On Ratfucking the Vermin in John McCain’s Cell
I’m in the same camp as Brad the Sadlynaught. The politics of spite must be exploited by the Obama camp if they hope to win, to wit:
It’s time for the Dems’ dirty tricks team (does one even exist?) to start ratfucking operations, my friends. Ideally, you’d want to exploit St. BBQ’s divisions with the anti-immigrant wingnuts and the religious wingnuts, and McCain’s warm embrace of Daddy Yankee has created an opening to do just that. I’m picturing a new 527 group called Values Voters Against McCain.
Although completely true, we must understand that this breaks from the Rovian calculus of attacking an opponent’s strengths. McCain is woefully weak already on immigration and family values. The voters he’s won who might be demotivated by Brad’s concept have already forgiven Sen. McCain–the Anybody But Obama crowd. But if you can successfully present a reluctant Republican voter with a strength repackaged as a weakness, you’re one vote closer to landslide. (V.P. Gore and Sen. Kerry were serial victims of this kind of onslaught, by the way.)
An important aspect of the tactic I’m describing will involve sowing discontent among online wingnuts to reap activist apathy. I’ll present a decent point of attack:
McCain does not share in the American Exceptionalism that is so pervasive among the Limbaughs, Malkins, and Ole Perfessers out there. Here are just two paragraphs from McCain’s March 26, 2008, Foreign Policy Speech:
America must be a model citizen if we want others to look to us as a model. How we behave at home affects how we are perceived abroad. We must fight the terrorists and at the same time defend the rights that are the foundation of our society. We can’t torture or treat inhumanely suspected terrorists we have captured. I believe we should close Guantanamo and work with our allies to forge a new international understanding on the disposition of dangerous detainees under our control.

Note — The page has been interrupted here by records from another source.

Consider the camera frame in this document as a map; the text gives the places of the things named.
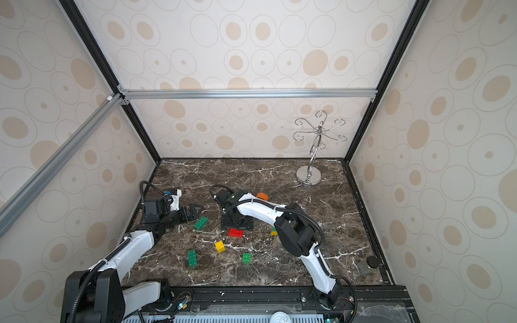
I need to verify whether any red long lego brick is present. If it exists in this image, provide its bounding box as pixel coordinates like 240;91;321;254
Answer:
228;228;244;238

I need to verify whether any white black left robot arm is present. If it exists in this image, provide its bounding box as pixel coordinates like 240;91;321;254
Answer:
61;195;205;322

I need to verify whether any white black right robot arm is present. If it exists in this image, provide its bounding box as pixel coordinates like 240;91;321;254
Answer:
213;187;342;309

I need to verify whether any green long lego brick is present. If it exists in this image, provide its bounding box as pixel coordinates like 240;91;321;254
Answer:
194;216;209;231
187;250;198;267

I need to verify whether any yellow rounded lego brick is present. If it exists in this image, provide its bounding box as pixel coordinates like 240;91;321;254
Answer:
215;241;226;253

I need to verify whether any green square lego brick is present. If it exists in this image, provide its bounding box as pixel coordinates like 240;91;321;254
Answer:
242;253;252;265

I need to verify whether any chrome jewelry stand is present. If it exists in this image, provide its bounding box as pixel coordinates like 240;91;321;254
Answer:
293;110;347;187

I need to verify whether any black round knob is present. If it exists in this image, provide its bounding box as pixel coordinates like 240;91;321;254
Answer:
366;256;382;269

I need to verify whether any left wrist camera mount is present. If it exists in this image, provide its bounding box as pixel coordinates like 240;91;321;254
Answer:
164;188;182;211

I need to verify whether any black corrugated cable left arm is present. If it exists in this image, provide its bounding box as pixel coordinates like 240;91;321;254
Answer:
66;180;164;323

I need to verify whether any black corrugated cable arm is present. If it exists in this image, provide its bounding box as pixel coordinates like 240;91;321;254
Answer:
66;180;164;323
209;184;358;323

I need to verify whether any aluminium left diagonal rail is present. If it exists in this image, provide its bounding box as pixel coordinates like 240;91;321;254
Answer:
1;93;122;236

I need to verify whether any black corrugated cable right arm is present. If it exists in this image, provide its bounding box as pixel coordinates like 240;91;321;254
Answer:
209;184;358;323

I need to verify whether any aluminium horizontal back rail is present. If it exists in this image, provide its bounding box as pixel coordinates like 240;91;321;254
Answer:
122;87;378;100

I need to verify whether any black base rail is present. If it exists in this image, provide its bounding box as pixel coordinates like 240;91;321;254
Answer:
126;285;420;322

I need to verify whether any black vertical frame post left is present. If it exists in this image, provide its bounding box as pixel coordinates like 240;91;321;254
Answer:
59;0;162;164

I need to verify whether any black vertical frame post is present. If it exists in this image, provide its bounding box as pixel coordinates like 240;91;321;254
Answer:
344;0;430;165
59;0;162;164

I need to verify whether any black vertical frame post right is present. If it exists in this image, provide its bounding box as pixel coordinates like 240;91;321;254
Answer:
344;0;430;165

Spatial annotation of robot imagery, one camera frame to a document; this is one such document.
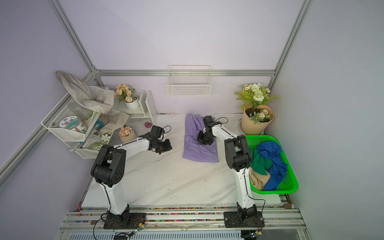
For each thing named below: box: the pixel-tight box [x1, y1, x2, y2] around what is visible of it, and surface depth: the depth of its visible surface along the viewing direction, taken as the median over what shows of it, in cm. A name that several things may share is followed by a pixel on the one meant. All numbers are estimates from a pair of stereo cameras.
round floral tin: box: [59, 115, 87, 133], surface depth 68 cm
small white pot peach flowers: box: [115, 84, 140, 110], surface depth 98 cm
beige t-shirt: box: [249, 167, 271, 190], surface depth 84 cm
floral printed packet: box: [82, 128, 114, 152], surface depth 87 cm
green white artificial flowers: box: [234, 82, 280, 125], surface depth 91 cm
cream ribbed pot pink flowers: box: [119, 126, 137, 144], surface depth 100 cm
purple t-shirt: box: [183, 114, 219, 163], surface depth 103 cm
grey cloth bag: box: [56, 70, 115, 114], surface depth 75 cm
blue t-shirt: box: [257, 141, 288, 191], surface depth 86 cm
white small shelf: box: [117, 90, 158, 125], surface depth 104 cm
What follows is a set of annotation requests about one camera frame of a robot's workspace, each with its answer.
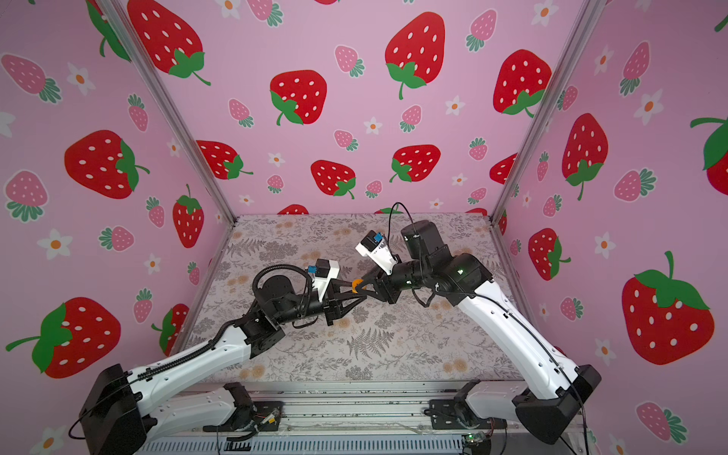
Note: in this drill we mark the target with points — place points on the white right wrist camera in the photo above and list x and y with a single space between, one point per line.
375 247

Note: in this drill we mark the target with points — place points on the floral patterned table mat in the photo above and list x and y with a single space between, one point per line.
375 342

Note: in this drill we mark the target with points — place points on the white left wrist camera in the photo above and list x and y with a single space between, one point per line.
323 272

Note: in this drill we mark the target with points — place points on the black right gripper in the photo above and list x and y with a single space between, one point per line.
384 283

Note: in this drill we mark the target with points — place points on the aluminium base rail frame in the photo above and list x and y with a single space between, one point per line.
360 417

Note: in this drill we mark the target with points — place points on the orange paint jar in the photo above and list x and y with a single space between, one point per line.
358 286

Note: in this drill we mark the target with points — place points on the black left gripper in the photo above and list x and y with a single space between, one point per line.
331 301

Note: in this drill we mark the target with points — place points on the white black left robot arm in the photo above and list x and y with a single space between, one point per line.
128 408

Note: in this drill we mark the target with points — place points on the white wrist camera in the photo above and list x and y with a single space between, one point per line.
323 272
375 247

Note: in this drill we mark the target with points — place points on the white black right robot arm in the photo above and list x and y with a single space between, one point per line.
554 390

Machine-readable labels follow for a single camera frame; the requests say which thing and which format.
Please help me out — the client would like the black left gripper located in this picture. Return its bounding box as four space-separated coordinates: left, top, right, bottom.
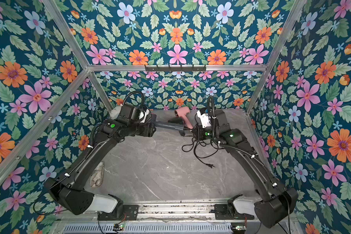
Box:
127 122 158 137

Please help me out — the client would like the dark grey hair dryer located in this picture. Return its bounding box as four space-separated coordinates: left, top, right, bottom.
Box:
155 117 189 136

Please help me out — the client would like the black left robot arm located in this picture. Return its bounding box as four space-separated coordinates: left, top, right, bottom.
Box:
45 116 156 218

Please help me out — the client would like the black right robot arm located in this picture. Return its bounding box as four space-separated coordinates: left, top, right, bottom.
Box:
193 109 298 228

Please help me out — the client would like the pink hair dryer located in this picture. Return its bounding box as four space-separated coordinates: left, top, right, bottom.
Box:
168 106 193 129

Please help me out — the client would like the white teddy bear blue shirt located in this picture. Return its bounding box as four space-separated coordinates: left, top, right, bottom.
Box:
109 105 122 120

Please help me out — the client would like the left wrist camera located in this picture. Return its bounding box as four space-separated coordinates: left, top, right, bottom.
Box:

There is such a thing as international good citizenship. We need to be good stewards of our planet and join with other nations to help preserve our common home. The risks of global warming have no borders. We and the other nations of the world must get serious about substantially reducing greenhouse gas emissions in the coming years or we will hand off a much-diminished world to our grandchildren. We need a successor to the Kyoto Treaty, a cap-and-trade system that delivers the necessary environmental impact in an economically responsible manner. We Americans must lead by example and encourage the participation of the rest of the world, including most importantly, the developing economic powerhouses of China and India.
This is damning rhetoric that the wingnuts should really be defensive about.
Not to mock his agony, but McCain’s experience as a prisoner of war informs only one of these policy positions–whether or not GTMO should remain operational. Does this not raise doubts among McCain’s accidental supporters concerning the application of torture victim bona fides? That maybe, having been in that box for five years, not knowing if he might be executed on any given day, is a path toward good will and humanity–things totally antithetical to the goals of movement conservatism?
Because there are these other nagging issues with McCain’s policy positions: Consulting the global community on the proper way to fight terrorism is an antithesis to the Bush doctrine; “international good citizenship” sure sounds a lot like “global test” (that is, we’d probably have to take a citizenship test); and “successor to the Kyoto Treaty” may be a greater hindrance to “free markets” as modern conservatives see them.
And this doesn’t even get into his views on China’s emerging as a clear and present superpower or his analysis of how the Cold War was won. Sen. McCain is not one of Them. Our challenge is to remind Them of this over and over.